MP pede que homologação de acordo firmado entre PJF e Tusmil seja rejeitada
Município e concessionária acertaram termos para evitar batalhas judiciais sobre processo de caducidade que resultou na rescisão do contrato do Consórcio Manchester
A 22ª Promotoria de Justiça, de curadoria do patrimônio público, do Ministério Público de Minas Gerais (MPMG) se posicionou de forma contrária a um acordo firmado entre a Prefeitura de Juiz de Fora (PJF) e o Consórcio Manchester. O termo assinado pelas partes visa botar fim às discussões judiciais movidas pela concessionária contra o processo administrativo da PJF que resultou no decreto de caducidade e, consequentemente, na rescisão unilateral do contrato de concessão assinado em 2016 com o consórcio para a prestação de serviço de transporte coletivo urbano na cidade. Desde setembro, as atividades foram assumidas integralmente pelo outro grupo que já operava no sistema, o Consórcio Via JF. A contrariedade do MPMG foi manifestada por solicitação feita à 2ª Vara da Fazenda Pública e Autarquias Municipais da Comarca de Juiz de Fora de que seja rejeitado o pedido de homologação do acordo feito pelas partes envolvidas.

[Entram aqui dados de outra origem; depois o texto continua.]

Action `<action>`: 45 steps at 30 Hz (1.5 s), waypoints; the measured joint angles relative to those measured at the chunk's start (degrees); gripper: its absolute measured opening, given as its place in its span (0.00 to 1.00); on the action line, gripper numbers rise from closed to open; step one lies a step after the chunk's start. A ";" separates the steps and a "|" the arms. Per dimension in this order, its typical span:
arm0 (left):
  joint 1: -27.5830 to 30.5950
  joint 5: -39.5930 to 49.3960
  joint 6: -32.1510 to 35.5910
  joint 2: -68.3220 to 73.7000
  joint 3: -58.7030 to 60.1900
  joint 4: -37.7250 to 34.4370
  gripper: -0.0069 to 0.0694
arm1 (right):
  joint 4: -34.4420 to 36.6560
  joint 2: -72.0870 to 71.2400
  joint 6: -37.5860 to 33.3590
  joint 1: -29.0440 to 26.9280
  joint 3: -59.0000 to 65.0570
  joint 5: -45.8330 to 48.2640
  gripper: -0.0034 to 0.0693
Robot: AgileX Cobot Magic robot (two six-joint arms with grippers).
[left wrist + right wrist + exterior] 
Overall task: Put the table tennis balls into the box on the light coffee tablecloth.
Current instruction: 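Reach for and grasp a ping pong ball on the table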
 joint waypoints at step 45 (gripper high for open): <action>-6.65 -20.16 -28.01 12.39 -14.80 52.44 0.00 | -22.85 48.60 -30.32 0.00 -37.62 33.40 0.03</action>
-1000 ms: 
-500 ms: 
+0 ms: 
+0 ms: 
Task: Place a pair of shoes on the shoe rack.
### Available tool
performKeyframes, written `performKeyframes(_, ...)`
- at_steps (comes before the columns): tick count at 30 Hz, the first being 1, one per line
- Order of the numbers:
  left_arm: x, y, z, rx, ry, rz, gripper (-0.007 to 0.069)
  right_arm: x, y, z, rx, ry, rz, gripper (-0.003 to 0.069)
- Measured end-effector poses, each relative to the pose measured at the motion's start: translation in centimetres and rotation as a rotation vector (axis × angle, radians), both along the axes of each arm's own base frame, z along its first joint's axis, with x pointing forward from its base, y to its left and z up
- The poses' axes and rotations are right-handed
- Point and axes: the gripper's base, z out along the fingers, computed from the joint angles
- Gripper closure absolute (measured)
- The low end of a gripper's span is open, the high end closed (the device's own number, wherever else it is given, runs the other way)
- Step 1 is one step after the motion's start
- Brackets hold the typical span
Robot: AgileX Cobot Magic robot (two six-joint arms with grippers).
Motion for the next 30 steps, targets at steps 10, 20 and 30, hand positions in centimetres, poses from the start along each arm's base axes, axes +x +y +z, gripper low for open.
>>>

O acordo em questão foi assinado no último dia 12 de setembro e prevê, entre outros pontos, que o Consórcio Manchester, formado unicamente pela empresa Tusmil, abra mão de questionamentos já em andamento ou futuros sobre o processo de caducidade, acatando, portanto, a rescisão contratual. Por outro lado, a PJF renuncia a possíveis multas e sanções administrativas pelo descumprimento do contrato por parte, infração alegada para a ruptura da concessão. No dia 14 de setembro, o documento foi juntado a um mandado de segurança movido pela Tusmil, que questiona exatamente o processo de caducidade. Segundo requerimento feito pela empresa, “as partes realizaram acordo envolvendo direitos e obrigações relacionados à extinção do contrato de concessão de transporte público municipal”. No mesmo pleito, conforme previsto no termo assinado entre o Consórcio Manchester e a Prefeitura, a Tusmil solicitou a extinção do mandado de segurança em questão.
Recomendações
O posicionamento de contrariedade da 22ª Promotoria de Justiça foi informado pela primeira vez à Prefeitura e à Tusmil em reunião realizada com representantes das três partes envolvidas no último dia 4 de outubro. Segundo a ata do encontro, durante o compromisso, o Ministério Público informou sua discordância com o acordo, mas “em razão das ressalvas de indenizações”, não foi “possível no momento a anuência de todos para alterar o acordo”. Sem entendimento, a 22ª Promotoria de Justiça encaminhou, no dia 5, recomendações ao Município e à Tusmil, pedindo que a Prefeitura e a concessionária declarassem o acordo como inválido.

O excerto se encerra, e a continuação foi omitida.